• _Assignment_
The records follow. Count the lines holding "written" and give only the number.

--- Given entries ---

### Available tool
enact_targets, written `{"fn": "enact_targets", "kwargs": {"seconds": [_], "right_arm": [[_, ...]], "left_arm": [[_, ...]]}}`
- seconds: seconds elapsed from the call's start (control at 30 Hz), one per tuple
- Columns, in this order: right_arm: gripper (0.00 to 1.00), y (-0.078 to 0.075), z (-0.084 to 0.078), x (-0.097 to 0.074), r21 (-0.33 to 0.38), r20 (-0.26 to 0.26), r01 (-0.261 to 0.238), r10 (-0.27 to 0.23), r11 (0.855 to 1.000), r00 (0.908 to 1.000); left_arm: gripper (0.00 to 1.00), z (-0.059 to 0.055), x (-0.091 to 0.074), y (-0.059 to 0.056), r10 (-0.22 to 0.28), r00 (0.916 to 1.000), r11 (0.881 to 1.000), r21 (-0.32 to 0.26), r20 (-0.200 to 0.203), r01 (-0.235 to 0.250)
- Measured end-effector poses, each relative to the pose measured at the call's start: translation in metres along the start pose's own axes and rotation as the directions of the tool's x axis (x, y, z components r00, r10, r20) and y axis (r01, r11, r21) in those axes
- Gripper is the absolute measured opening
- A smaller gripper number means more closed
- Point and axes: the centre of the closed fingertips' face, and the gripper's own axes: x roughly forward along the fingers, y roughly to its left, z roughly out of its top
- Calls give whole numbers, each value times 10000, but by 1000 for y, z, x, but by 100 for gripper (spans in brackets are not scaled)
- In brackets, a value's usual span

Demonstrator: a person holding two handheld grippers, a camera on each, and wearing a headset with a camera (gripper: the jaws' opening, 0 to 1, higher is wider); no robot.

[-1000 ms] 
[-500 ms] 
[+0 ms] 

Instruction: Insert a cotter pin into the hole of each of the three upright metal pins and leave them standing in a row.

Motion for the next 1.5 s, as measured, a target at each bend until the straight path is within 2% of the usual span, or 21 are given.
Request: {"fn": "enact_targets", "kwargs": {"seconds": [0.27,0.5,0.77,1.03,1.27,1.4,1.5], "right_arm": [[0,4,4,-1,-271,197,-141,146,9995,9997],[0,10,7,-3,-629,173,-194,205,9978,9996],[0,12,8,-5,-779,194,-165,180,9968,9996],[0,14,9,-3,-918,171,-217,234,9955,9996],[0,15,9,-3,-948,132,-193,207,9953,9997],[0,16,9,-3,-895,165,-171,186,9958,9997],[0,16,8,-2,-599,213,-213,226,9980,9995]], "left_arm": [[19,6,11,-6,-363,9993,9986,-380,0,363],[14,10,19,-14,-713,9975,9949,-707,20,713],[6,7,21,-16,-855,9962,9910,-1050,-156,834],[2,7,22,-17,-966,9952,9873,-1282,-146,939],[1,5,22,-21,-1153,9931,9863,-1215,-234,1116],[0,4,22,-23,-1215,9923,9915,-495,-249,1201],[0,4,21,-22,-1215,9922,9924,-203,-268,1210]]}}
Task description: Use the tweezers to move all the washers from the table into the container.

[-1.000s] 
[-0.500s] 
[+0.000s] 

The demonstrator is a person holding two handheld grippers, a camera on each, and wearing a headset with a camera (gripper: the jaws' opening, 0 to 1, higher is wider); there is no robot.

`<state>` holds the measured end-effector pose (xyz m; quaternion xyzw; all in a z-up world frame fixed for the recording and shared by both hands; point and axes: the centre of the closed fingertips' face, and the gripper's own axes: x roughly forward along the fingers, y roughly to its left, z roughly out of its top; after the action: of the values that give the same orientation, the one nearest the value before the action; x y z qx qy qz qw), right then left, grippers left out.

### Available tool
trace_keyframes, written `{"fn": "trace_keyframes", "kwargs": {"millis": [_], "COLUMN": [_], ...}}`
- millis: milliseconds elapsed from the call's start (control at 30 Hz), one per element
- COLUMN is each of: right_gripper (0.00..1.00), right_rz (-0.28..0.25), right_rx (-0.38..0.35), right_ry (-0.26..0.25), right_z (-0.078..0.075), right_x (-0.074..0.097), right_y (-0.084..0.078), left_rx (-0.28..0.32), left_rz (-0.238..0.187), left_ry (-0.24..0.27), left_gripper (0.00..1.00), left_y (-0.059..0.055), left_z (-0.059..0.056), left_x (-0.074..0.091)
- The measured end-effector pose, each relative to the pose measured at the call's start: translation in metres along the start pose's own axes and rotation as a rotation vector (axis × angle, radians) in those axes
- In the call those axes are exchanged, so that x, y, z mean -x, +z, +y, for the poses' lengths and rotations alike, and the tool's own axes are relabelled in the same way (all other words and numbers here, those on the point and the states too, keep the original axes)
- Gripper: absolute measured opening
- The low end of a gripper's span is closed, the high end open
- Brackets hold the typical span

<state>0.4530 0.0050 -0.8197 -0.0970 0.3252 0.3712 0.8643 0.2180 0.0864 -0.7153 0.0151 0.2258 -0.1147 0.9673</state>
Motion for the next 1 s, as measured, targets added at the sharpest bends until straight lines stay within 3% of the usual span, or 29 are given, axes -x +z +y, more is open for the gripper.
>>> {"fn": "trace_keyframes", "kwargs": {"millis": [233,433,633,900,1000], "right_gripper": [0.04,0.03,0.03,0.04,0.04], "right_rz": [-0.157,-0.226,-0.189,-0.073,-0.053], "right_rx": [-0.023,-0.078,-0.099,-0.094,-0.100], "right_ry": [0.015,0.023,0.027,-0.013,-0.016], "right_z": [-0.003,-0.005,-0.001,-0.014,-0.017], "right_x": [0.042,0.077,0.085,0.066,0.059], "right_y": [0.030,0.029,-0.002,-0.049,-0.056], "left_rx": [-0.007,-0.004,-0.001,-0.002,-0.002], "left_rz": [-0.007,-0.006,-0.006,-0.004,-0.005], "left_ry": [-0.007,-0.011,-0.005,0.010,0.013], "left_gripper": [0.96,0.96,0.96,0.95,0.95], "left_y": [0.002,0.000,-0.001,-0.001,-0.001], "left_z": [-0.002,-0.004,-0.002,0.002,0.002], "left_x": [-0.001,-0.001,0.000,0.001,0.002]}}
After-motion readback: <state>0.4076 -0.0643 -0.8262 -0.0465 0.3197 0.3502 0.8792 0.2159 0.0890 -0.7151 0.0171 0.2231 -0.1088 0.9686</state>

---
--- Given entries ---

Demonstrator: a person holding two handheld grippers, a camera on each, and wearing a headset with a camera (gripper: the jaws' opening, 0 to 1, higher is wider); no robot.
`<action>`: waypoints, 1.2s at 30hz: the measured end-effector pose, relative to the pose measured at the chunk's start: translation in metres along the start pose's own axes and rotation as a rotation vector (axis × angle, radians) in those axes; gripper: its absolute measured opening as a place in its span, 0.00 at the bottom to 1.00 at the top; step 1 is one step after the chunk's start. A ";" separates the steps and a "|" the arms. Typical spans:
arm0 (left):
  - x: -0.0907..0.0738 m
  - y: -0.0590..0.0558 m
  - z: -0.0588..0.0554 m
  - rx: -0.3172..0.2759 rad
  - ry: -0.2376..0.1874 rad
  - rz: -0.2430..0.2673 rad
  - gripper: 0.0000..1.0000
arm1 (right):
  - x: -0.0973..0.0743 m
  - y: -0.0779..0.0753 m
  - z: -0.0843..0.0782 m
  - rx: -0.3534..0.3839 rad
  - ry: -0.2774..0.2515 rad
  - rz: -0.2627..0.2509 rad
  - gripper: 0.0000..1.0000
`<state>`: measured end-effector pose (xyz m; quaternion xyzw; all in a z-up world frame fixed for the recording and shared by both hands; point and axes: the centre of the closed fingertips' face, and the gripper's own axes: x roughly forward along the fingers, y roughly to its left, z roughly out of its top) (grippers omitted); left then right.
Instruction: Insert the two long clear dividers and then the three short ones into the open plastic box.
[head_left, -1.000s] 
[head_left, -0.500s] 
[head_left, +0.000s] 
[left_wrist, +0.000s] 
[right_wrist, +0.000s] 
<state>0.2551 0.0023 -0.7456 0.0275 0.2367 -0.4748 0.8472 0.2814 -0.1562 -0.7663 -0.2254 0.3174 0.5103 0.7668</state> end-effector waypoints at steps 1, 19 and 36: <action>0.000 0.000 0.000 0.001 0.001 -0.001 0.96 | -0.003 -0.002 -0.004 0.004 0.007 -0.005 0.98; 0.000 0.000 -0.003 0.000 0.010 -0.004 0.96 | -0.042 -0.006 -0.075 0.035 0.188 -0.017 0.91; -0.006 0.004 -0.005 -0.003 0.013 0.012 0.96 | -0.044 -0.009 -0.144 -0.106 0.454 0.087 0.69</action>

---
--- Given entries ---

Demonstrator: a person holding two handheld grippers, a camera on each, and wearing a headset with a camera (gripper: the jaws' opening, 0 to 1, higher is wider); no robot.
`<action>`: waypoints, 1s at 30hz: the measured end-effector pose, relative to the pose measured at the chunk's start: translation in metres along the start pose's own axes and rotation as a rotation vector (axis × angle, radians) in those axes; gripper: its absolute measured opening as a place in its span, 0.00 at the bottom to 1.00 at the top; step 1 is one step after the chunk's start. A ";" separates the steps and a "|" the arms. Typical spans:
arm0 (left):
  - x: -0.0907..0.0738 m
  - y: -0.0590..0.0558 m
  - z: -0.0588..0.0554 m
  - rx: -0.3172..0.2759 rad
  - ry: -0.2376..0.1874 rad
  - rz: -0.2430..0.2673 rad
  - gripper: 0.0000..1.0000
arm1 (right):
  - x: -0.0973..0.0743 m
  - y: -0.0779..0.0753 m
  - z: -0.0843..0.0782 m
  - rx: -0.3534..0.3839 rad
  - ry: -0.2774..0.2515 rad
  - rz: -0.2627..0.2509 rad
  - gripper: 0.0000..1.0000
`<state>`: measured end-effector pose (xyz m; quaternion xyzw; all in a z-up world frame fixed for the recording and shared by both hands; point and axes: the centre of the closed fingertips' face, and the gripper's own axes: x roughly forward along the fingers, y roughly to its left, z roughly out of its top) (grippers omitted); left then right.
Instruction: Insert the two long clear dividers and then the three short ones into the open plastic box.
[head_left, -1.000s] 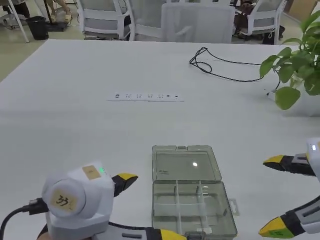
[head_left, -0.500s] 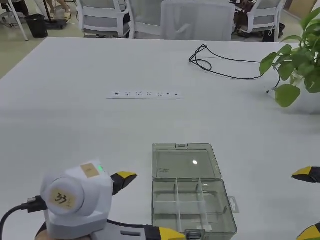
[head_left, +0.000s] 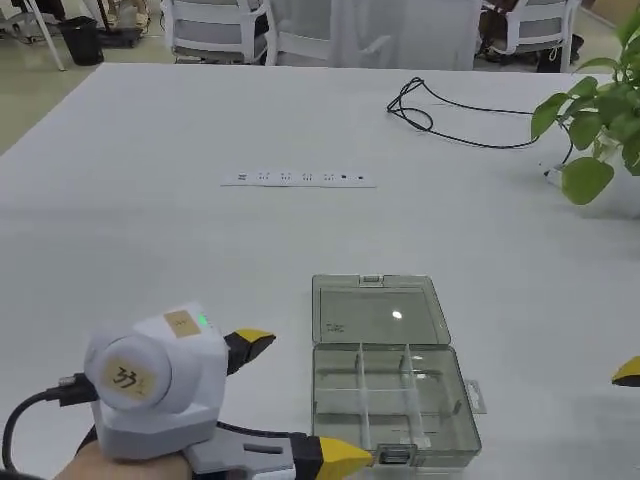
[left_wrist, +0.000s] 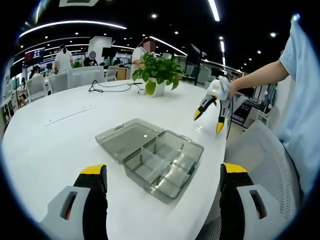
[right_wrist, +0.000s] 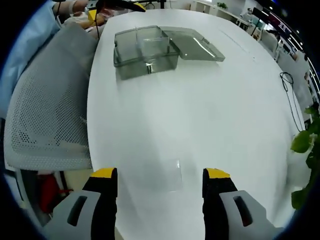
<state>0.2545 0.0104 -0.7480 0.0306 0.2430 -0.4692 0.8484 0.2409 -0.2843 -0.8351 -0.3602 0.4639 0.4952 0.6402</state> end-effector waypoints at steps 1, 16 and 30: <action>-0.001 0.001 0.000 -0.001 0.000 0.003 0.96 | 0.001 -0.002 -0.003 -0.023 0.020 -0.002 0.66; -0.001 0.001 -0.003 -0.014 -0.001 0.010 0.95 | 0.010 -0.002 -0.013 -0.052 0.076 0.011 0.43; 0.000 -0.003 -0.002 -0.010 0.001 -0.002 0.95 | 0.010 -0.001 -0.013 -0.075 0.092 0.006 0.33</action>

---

• _Reply_
2